• _Task requirements_:
Only one stretch of the listing below is wanted. Give it again exactly, from the line with "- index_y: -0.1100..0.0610" through the line with "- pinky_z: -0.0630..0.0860".
((
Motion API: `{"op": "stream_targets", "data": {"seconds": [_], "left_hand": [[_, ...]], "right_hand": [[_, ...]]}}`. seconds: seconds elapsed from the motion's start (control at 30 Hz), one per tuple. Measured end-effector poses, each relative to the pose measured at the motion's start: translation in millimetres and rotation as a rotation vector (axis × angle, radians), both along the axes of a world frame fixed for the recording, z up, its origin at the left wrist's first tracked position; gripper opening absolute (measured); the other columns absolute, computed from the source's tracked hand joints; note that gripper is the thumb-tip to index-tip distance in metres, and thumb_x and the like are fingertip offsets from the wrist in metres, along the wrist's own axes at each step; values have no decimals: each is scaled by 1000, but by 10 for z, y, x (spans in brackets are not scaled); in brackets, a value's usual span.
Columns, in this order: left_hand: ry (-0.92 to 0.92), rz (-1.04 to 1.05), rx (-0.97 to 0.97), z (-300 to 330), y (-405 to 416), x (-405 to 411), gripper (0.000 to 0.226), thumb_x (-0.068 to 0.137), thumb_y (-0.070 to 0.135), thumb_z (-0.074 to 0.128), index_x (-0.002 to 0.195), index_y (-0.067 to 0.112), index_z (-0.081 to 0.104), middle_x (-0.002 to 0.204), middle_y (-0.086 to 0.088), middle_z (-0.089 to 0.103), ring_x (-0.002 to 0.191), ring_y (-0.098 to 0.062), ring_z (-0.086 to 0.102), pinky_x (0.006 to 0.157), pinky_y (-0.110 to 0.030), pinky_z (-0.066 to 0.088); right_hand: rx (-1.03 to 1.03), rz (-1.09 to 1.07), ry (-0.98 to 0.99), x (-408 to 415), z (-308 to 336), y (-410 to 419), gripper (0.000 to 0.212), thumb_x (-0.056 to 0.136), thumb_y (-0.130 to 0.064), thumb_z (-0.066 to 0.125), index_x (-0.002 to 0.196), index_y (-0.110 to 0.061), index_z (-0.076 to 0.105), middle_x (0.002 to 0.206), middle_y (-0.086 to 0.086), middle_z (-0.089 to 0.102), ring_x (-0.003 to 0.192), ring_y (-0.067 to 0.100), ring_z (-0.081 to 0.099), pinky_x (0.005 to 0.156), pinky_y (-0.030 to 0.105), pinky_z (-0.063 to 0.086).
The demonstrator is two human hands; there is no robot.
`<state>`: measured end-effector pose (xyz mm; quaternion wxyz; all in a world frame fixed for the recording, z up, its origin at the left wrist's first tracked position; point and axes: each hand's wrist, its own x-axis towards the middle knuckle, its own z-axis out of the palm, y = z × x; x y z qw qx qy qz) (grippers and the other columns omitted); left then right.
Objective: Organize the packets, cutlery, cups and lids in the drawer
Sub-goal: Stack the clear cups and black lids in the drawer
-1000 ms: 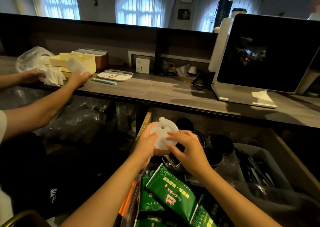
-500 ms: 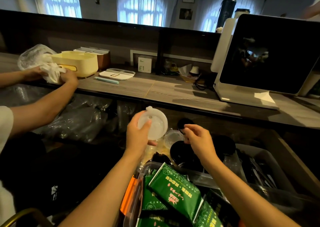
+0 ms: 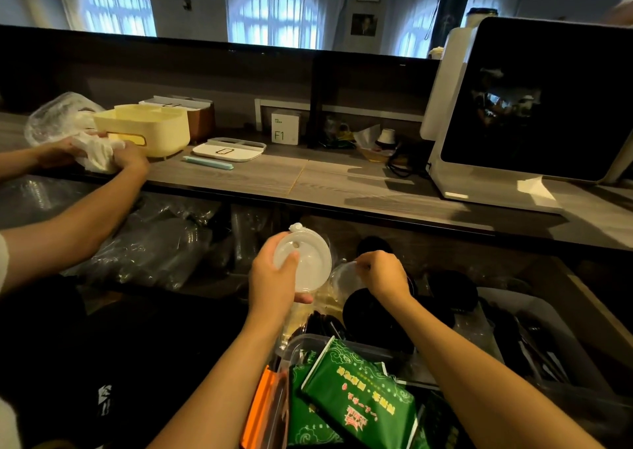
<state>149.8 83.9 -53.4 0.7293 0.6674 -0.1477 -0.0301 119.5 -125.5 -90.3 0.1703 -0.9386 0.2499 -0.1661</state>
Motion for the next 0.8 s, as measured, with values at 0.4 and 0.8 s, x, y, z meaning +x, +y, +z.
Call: {"op": "stream_targets", "data": {"seconds": [0.4,0.8], "left_hand": [[85,-62,2,60,-16,-44,38,99,0,44,126,23,60,128,-8,53,90,-24,63,44,-33,56],[95,-302,10,245,-171,-443,51,101,-2,43,121,41,61,128,9,41,103,-21,51,54,-39,61]], "right_hand": [[512,-128,-471,-577,646,81,18,94,-8,55,103,-13,71,88,2,67,71,13,64,48,16,48],[716,-198,-371,-1499,639,16,24,88,4,49,94,-12,66,53,-5,55,40,10,44,40,25,35]]}}
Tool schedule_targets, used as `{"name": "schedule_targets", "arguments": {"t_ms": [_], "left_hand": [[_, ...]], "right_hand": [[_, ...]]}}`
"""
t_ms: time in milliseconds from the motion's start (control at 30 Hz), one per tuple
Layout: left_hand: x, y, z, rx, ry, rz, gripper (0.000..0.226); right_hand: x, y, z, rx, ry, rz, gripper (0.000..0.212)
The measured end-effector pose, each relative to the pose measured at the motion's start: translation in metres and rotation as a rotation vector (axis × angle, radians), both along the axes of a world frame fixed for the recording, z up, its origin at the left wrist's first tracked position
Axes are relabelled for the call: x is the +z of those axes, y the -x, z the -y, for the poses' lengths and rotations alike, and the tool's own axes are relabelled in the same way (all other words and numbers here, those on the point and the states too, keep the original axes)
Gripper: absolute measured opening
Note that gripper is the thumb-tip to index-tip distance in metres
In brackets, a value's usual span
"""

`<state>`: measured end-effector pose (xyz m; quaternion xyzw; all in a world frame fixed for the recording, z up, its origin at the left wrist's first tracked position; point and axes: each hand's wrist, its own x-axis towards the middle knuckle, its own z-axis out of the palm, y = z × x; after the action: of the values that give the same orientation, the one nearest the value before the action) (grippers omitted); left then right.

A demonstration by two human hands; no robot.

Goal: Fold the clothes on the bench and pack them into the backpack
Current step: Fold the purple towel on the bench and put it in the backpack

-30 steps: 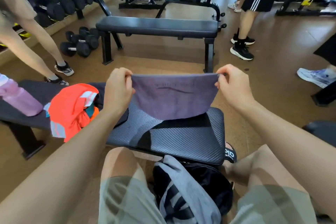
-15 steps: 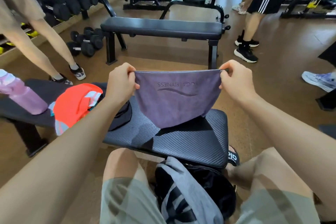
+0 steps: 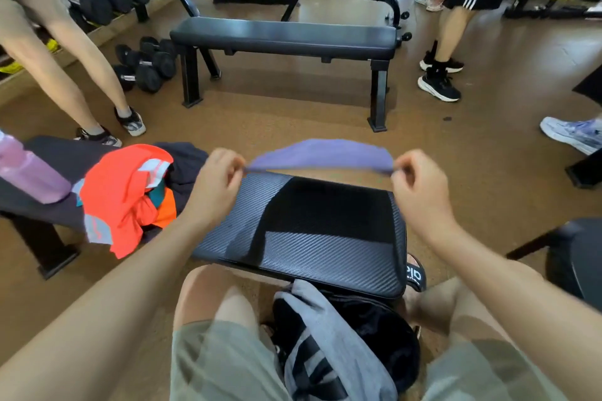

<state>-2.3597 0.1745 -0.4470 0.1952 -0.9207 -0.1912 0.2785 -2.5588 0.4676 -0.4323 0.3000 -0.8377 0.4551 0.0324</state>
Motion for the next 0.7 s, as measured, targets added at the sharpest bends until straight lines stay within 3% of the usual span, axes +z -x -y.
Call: {"name": "schedule_targets", "arguments": {"t_ms": [167,333,433,533,600,700], "left_hand": [[-0.076,-0.052,-0.006,-0.177,-0.074,0.511,0.019],[-0.088,-0.052,-0.014,-0.188,-0.108,0.745,0.017],[-0.080,-0.042,-0.013,-0.177,-0.146,0.868,0.011],[-0.073,-0.028,-0.013,-0.094,-0.219,0.757,0.011],[-0.070,-0.011,-0.014,-0.004,-0.297,0.627,0.017],[-0.070,0.024,-0.013,0.109,-0.376,0.599,0.041]], "right_hand": [[-0.093,-0.052,-0.046,0.272,-0.545,0.193,0.014],[-0.104,-0.057,-0.048,0.355,-0.746,0.139,0.009],[-0.096,-0.040,-0.040,0.436,-0.882,0.275,0.011],[-0.087,-0.016,-0.024,0.489,-0.965,0.391,0.008],[-0.080,0.005,-0.006,0.439,-0.884,0.404,0.006],[-0.078,0.037,0.022,0.243,-0.749,0.291,0.005]]}}
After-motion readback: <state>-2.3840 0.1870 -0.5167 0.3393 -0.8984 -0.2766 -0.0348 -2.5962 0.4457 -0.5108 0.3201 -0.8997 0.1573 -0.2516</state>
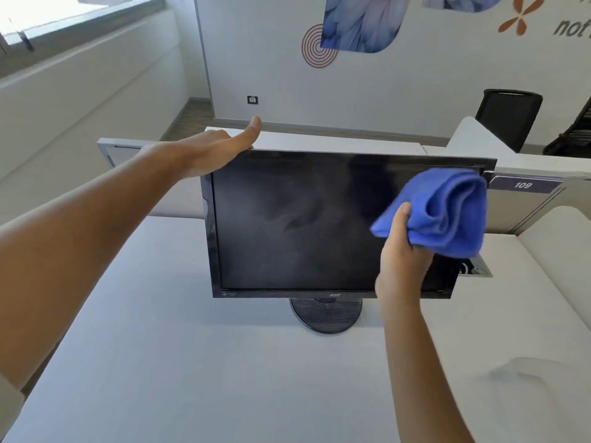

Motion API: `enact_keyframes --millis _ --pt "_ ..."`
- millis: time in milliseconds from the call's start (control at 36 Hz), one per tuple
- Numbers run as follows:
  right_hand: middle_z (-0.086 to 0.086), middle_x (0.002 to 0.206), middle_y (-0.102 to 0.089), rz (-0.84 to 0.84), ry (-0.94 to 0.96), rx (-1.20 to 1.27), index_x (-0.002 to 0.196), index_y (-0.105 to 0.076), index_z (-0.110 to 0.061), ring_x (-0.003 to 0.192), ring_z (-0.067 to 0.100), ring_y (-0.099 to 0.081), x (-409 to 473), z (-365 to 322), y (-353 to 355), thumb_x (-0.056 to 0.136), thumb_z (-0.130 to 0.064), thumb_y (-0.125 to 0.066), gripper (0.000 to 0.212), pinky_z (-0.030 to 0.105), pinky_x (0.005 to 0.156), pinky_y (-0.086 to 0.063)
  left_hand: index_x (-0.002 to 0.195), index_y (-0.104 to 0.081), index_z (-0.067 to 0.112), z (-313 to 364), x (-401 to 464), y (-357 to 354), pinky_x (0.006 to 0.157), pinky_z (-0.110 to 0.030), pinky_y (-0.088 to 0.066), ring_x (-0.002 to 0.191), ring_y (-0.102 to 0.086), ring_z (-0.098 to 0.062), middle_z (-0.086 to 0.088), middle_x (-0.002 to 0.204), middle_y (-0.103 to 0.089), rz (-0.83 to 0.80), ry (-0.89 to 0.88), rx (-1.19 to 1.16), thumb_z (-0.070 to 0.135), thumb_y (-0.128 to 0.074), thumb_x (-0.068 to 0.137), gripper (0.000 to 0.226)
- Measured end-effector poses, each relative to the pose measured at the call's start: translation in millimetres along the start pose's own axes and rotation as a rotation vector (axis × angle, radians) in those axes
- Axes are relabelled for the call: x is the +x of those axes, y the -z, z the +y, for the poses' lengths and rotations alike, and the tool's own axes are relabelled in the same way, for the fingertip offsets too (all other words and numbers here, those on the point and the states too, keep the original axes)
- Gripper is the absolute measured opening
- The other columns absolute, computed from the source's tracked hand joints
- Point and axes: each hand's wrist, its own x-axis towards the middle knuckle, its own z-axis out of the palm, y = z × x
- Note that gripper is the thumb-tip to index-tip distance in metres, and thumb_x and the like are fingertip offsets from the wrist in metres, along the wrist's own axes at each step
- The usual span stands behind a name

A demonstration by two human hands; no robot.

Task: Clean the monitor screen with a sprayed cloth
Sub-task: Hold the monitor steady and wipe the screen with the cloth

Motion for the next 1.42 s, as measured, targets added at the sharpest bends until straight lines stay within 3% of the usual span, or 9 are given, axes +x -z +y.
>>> enact_keyframes --millis 83,194,500,611,806,889,1167,1278,1417 --pt "0.016 0.164 -0.042 -0.011 0.256 -0.305 0.159 -0.041 -0.01 0.152 0.031 -0.042 44 35 -5 0.105 -0.042 -0.059 0.065 0.055 0.124 -0.035 0.158 -0.053 0.048 -3 4 -2 0.136 -0.06 -0.008 0.169 -0.014 -0.027 0.005 0.182 -0.021 -0.021 -0.001 -0.056 0.121 -0.011 0.051 0.136" --pt "0.019 0.172 -0.025 -0.112 0.396 -0.591 0.164 -0.01 -0.029 0.158 0.042 -0.024 34 38 -50 0.084 -0.024 -0.066 0.098 0.065 0.127 -0.023 0.152 -0.058 0.051 -6 3 -5 0.136 -0.056 -0.006 0.168 -0.016 -0.023 0.008 0.181 -0.026 -0.051 -0.04 -0.171 0.121 -0.016 0.05 0.131" --pt "0.002 0.18 0.0 -1.436 1.456 -1.144 0.167 -0.026 -0.036 0.165 0.031 0.001 -68 150 -53 0.092 -0.017 -0.068 0.088 0.05 0.13 0.007 0.146 -0.065 0.051 -26 10 -11 0.137 -0.051 -0.009 0.161 -0.035 -0.019 0.014 0.17 -0.047 -0.041 -0.132 -0.317 0.115 -0.015 0.065 0.115" --pt "0.002 0.18 -0.004 -1.203 1.503 -1.157 0.167 -0.026 -0.038 0.165 0.032 -0.007 -35 123 -55 0.097 -0.013 -0.057 0.081 0.052 0.131 -0.001 0.135 -0.071 0.056 -32 16 -12 0.136 -0.051 -0.019 0.152 -0.048 -0.023 0.01 0.157 -0.062 -0.043 -0.157 -0.349 0.116 -0.019 0.066 0.105" --pt "0.024 0.175 -0.016 -0.202 0.739 -1.161 0.166 -0.034 -0.036 0.162 0.048 -0.011 30 66 -75 0.101 -0.035 -0.053 0.067 0.071 0.126 -0.01 0.13 -0.074 0.056 -25 13 -12 0.134 -0.047 -0.024 0.143 -0.056 -0.017 0.015 0.149 -0.067 -0.056 -0.183 -0.34 0.115 -0.02 0.065 0.104" --pt "0.022 0.175 -0.015 -0.275 0.797 -1.142 0.166 -0.034 -0.034 0.161 0.049 -0.012 1 77 -91 0.099 -0.049 -0.058 0.073 0.071 0.127 -0.007 0.129 -0.074 0.057 -23 10 -12 0.135 -0.047 -0.022 0.145 -0.054 -0.017 0.017 0.15 -0.065 -0.05 -0.173 -0.344 0.117 -0.022 0.059 0.107" --pt "-0.001 0.18 0.001 -1.386 1.474 -1.164 0.167 -0.024 -0.039 0.165 0.03 0.001 -66 148 -60 0.096 -0.018 -0.052 0.079 0.052 0.13 0.002 0.138 -0.07 0.055 -29 2 -12 0.136 -0.048 -0.017 0.153 -0.046 -0.016 0.018 0.159 -0.058 -0.036 -0.133 -0.337 0.116 -0.021 0.063 0.109" --pt "0.002 0.179 -0.011 -1.106 1.461 -1.205 0.164 -0.031 -0.041 0.162 0.033 -0.016 -29 111 -67 0.095 -0.015 -0.043 0.075 0.056 0.126 -0.011 0.127 -0.075 0.057 -22 0 -12 0.131 -0.041 -0.027 0.141 -0.057 -0.015 0.018 0.144 -0.069 -0.024 -0.156 -0.336 0.102 -0.019 0.078 0.087" --pt "0.015 0.177 -0.008 -0.317 0.825 -1.207 0.166 -0.03 -0.039 0.162 0.046 -0.012 48 74 -44 0.093 -0.028 -0.052 0.077 0.067 0.127 -0.009 0.131 -0.073 0.056 -21 -1 -12 0.134 -0.048 -0.023 0.146 -0.052 -0.018 0.015 0.151 -0.064 -0.03 -0.163 -0.321 0.102 -0.019 0.079 0.089"
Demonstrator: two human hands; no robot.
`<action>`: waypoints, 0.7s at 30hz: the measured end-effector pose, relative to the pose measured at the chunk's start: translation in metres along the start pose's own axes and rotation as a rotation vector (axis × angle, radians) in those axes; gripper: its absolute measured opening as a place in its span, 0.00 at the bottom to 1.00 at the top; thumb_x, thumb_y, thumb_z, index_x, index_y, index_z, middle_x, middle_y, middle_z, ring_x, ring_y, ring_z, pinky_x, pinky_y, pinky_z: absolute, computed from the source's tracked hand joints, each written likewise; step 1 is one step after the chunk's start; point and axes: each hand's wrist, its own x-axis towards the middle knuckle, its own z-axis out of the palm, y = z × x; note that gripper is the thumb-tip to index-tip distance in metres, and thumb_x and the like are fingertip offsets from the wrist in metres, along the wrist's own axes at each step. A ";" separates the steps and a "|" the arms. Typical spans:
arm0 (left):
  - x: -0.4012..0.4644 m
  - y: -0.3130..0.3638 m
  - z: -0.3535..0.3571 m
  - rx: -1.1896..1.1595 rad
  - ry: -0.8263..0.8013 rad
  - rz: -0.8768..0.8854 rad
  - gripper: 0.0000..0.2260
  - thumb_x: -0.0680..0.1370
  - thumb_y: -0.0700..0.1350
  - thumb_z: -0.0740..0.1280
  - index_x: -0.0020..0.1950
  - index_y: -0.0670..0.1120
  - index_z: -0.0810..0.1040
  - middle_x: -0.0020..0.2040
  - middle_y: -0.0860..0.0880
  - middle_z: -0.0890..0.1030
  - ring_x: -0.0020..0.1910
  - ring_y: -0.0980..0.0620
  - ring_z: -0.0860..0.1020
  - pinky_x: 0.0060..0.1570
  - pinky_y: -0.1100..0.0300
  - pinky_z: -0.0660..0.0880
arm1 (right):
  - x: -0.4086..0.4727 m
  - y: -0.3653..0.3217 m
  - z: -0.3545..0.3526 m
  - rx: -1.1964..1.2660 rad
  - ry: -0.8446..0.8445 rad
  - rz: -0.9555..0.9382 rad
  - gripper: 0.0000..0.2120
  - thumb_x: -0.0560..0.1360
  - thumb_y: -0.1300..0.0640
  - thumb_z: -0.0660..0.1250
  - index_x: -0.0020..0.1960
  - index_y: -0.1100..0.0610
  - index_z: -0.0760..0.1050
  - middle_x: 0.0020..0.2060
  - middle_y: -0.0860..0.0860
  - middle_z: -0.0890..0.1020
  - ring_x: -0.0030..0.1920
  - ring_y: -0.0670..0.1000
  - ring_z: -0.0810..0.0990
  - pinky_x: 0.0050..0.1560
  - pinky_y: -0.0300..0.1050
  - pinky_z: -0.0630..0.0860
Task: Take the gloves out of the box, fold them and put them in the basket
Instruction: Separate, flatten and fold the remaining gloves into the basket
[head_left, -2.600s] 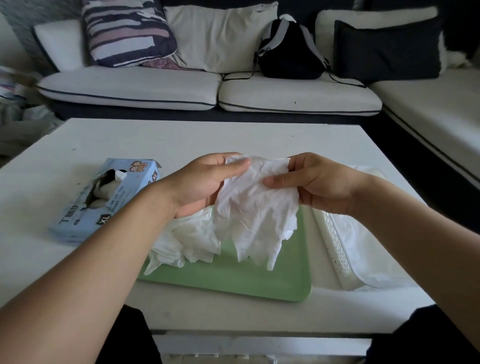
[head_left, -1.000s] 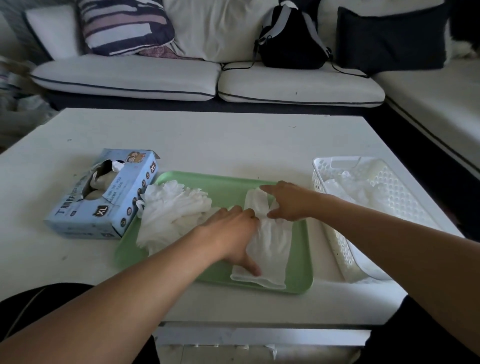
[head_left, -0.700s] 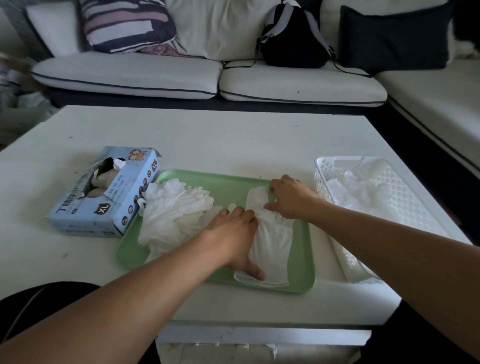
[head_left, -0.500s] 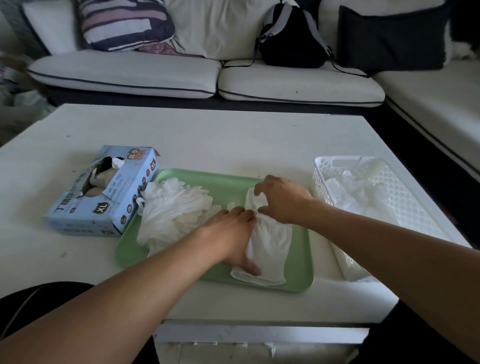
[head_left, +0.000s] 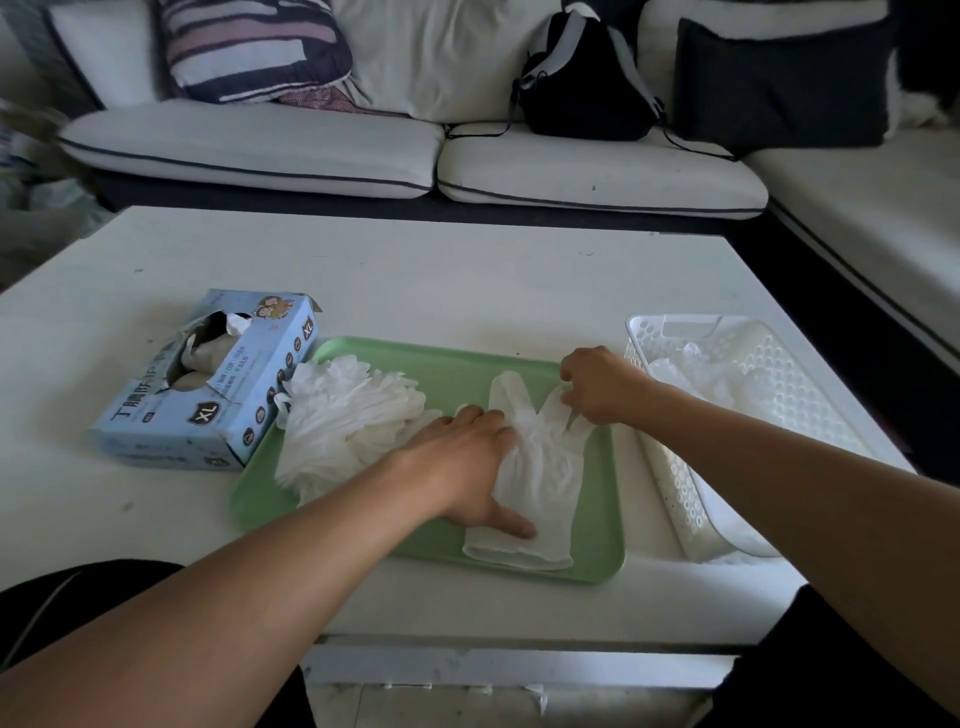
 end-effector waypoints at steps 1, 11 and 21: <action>0.001 -0.001 -0.001 -0.021 0.018 -0.010 0.46 0.68 0.76 0.66 0.75 0.48 0.65 0.75 0.49 0.66 0.73 0.46 0.63 0.70 0.46 0.66 | 0.002 0.002 0.001 -0.001 -0.006 0.004 0.14 0.77 0.55 0.69 0.59 0.62 0.77 0.56 0.58 0.81 0.55 0.60 0.80 0.53 0.49 0.78; 0.010 -0.003 -0.002 -0.060 0.010 0.036 0.47 0.71 0.70 0.71 0.81 0.47 0.58 0.82 0.50 0.57 0.80 0.49 0.55 0.78 0.49 0.56 | 0.014 0.001 0.010 0.119 0.195 -0.017 0.15 0.71 0.69 0.63 0.56 0.59 0.77 0.55 0.57 0.76 0.52 0.61 0.78 0.50 0.53 0.79; 0.012 -0.004 0.000 -0.035 0.013 0.026 0.48 0.70 0.71 0.71 0.82 0.49 0.57 0.83 0.48 0.56 0.80 0.49 0.56 0.78 0.50 0.55 | 0.024 -0.018 0.023 0.258 0.099 -0.181 0.12 0.79 0.57 0.65 0.60 0.51 0.82 0.62 0.51 0.79 0.62 0.53 0.77 0.61 0.50 0.76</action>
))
• _Solved problem_:
  - index_y: -0.1100..0.0610
  - index_z: -0.0760..0.1050
  - middle_x: 0.0020..0.2060
  - middle_y: -0.0860..0.0860
  - middle_z: -0.0890..0.1020
  - ring_x: -0.0030..0.1920
  - ring_y: -0.0670..0.1000
  - ring_z: -0.0810..0.0990
  - pinky_x: 0.0050..0.1560
  - pinky_y: -0.0300..0.1050
  - pinky_z: -0.0630..0.0860

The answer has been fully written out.